Demoiselles, (Lutherie.) dans l’orgue, sont de petits morceaux de fil de fer d’environ trois pouces de long, qui ont un anneau à chacune de leurs extrémités. L’anneau inférieur est passé dans l’anneau de la touche du clavier inférieur ; le corps de la demoiselle passe dans la mortoise de la touche du clavier supérieur, & l’anneau supérieur de la demoiselle reçoit le fil de fer de la targette, qui va du clavier à l’abrégé. Les demoiselles m, (fig. 17.) attachées au clavier inférieur, doivent être d’un pouce plus long que les deux claviers ne sont ensemble d’épaisseur. Il y a des orgues où les demoiselles du premier clavier en traversent deux ; ainsi elles doivent être plus longues à proportion.
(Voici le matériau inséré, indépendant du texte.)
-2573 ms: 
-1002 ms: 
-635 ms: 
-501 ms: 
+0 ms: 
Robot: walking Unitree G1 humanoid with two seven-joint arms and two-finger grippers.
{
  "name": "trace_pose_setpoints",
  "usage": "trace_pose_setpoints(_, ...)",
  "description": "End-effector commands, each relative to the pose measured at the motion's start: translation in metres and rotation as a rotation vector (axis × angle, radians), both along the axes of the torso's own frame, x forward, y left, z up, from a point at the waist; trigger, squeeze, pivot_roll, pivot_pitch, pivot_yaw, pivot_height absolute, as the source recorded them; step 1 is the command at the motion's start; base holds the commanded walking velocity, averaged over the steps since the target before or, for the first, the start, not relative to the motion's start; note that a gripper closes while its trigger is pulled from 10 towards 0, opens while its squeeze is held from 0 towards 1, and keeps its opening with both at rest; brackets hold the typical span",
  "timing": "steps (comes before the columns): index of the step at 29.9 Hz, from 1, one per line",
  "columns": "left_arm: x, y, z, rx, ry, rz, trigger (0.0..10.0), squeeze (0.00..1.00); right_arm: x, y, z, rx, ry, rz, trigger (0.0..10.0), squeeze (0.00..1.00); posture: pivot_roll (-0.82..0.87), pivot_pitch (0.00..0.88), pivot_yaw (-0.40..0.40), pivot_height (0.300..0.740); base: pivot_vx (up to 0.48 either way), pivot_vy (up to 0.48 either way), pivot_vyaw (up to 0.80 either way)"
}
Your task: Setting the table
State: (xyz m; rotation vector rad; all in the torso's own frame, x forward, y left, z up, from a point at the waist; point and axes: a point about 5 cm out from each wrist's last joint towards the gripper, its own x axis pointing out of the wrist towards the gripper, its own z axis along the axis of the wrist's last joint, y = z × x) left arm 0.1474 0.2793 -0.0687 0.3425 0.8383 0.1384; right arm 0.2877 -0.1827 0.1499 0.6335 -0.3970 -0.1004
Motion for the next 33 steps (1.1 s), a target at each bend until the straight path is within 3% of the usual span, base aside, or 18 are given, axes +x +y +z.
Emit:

On fait les anneaux avec des pincettes rondes, les mêmes qui sont représentées dans les planches d’Orfévrerie.
Lorsqu’il n’y a point de pédale à un orgue, on met une tirasse, c’est-à-dire un clavier de pédale qui tire le grand orgue ; pour cela il faut que le clavier du positif, qui est le premier clavier, soit entaillé. On fait passer des demoiselles par ces entailles, qui vont s’attacher par leur anneau supérieur aux anneaux qui sont au-dessous des touches du clavier du grand orgue, qui est le second, & par leur anneau inférieur elles vont s’attacher aux targettes de l’abrégé du clavier de pédale, sur les touches duquel en posant le pié on fait baisser les touches correspondantes du clavier du grand orgue, & même aussi celles du clavier du positif, si le clavier du grand orgue est tiré dessus. Voyez Talon.
Demoiselle (à la Monnoie), espece de verge de fer en espadon, qui sert à empêcher que les charbons ne coulent avec la matiere, de la cuillere dans les moules.
Demoiselle, terme de Paveur. Voyez Paveur.